Remix.run Logo
WCSTombs 4 hours ago

It's not a bad article, but I have to point something out:

> Laplace distilled this structure into a simple formula, the one that would later be known as the central limit theorem. No matter how irregular a random process is, even if it’s impossible to model, the average of many outcomes has the distribution that it describes. “It’s really powerful, because it means we don’t need to actually care what is the distribution of the things that got averaged,” Witten said. “All that matters is that the average itself is going to follow a normal distribution.”

This is not really true, because the central limit theorem requires a huge assumption: that the random process has finite variance. I believe that distributions that don't satisfy that assumption, which we can call heavy-tailed distributions, are much more common in the real world than this discussion suggests. Pointing out that infinities don't exist in the real world is also missing the point, since a distribution that just has a huge but finite variance will require a correspondingly huge number of samples to start behaving like a normal distribution.

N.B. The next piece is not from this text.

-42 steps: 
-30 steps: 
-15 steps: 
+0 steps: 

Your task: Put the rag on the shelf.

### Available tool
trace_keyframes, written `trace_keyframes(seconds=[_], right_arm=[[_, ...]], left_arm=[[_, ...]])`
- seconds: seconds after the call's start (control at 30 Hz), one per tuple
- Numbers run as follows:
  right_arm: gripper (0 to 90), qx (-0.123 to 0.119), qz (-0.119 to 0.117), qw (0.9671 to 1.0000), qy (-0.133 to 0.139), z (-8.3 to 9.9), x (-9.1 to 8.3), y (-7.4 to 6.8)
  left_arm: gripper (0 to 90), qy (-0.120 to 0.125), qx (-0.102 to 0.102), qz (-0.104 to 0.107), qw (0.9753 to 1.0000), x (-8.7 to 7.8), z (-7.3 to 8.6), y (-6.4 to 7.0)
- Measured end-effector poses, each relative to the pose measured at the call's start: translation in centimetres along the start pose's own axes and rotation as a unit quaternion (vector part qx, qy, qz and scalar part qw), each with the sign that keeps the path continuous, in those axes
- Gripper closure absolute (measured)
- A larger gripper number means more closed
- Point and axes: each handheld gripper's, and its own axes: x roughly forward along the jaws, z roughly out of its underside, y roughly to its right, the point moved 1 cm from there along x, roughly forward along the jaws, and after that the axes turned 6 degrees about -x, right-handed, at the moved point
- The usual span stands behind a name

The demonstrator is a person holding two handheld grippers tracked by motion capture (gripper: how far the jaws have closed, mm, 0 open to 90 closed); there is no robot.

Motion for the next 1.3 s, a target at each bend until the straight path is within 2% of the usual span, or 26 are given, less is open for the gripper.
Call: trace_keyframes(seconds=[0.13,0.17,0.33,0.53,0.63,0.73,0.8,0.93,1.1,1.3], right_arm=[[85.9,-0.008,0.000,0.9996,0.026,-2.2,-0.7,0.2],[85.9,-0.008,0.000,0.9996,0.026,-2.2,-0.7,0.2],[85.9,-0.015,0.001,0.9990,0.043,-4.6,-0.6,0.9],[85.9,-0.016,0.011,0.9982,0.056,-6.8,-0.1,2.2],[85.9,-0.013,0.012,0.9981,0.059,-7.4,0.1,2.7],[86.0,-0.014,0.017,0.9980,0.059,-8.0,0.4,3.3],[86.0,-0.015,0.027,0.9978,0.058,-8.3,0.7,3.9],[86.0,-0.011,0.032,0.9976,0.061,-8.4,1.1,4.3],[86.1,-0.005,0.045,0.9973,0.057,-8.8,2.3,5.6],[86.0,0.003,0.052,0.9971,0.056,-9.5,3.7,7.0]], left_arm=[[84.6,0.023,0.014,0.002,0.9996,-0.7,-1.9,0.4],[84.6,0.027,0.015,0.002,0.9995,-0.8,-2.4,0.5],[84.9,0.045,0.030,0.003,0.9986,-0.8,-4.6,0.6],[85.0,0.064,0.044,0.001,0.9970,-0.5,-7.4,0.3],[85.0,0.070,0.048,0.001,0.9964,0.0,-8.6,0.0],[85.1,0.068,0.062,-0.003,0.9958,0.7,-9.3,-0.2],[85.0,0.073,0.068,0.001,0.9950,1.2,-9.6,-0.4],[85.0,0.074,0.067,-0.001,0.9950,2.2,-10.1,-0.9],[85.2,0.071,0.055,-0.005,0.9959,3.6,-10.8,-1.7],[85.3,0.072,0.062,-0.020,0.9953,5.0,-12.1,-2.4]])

Apart from the universality, the normal distribution has a pretty big advantage over others in practice, which is that it leads to mathematical models that are tractable in practice. To go into a slightly more detail, in mathematical modeling, often you define some mathematical model that approximates a real-world phenomenon, but which has some unknown parameters, and you want to determine those parameters in order to complete the model. To do that, you take measurements of the real phenomenon, and you find values for the parameters that best fit the measurements. Crucially, the measurements don't need to be exact, but the distribution of the measurement errors is important. If you assume the errors are independent and normally distributed, then you get a relatively nice optimization problem compared to most other things. This is, in my opinion, about as much responsible for the ubiquity of normal distributions in mathematical modeling as the universality from the central limit theorem.

However, as most people who solve such problems realize, sometimes we have to contend with these things called "outliers," which by another name are really samples from a heavy-tailed distribution. If you don't account for them somehow, then Bad Things(TM) are likely to happen. So either we try to detect and exclude them, or we replace the normal distribution with something that matches the real data a bit better.

Anyway, to connect this all back to the central limit theorem, it's probably fair to say measurement errors tend to be the combined result of many tiny unrelated effects, but the existence of outliers is pretty strong evidence that some of those effects are heavy-tailed and thus we can't rely on the central limit theorem giving us a normal distribution.

abetusk 2 hours ago | parent | next [-]

The fact the article said that is a gross error. You've identified the issue head on.

The sum of independent identically distributed random variables, if they converge at all, converge to a Levy stable distribution (aka fat-tailed, heavy tailed, power law). In this sense, Levy stable distributions are more "normal" than the normal distribution. They also show up with regular frequency all over nature.

As you point out, infinite variance might be dismissed but, in practice, this just ends up getting larger and larger "outliers" as one keeps drawing from the distribution. Infinities are, in effect, a "verb" and so an infinite variance, in this context, just means the distributions spits out larger and larger numbers the more you sample from it.

D-Machine 4 hours ago | parent | prev [-]

This is also right I believe, normal distributions are not ubiquitous really, just they are approximately ubiquitous (and only really if "ignoring rare outliers", and if you also close your eyes to all the things we don't actually understand at all).

The point on convergence rates re: the central limit theorem is also a major point otherwise clever people tend to miss, and which comes up in a lot of modeling contexts. Many things which make sense "in the limit" likely make no sense in real world practical contexts, because the divergence from the infinite limit in real-world sizes is often huge.

EDIT: Also from a modeling standpoint, say e.g. Bayesian, I often care about finding out something like the "range" of possible results for (1) a near-uniform prior, (2), a couple skewed distributions, with the tail in either direction (e.g. some beta distributions), and (3) a symmetric heavy-tailed distribution (e.g. Cauchy). If you have these, anything assuming normality is usually going to be "within" the range of these assumptions, and so is generally not anything I would care about.

Basically, in practical contexts, you care about tails, so assuming they don't meaningfully exist is a non-starter. Looking at non-robust stats of any kind today, without also checking some robust models or stats, just strikes me as crazy.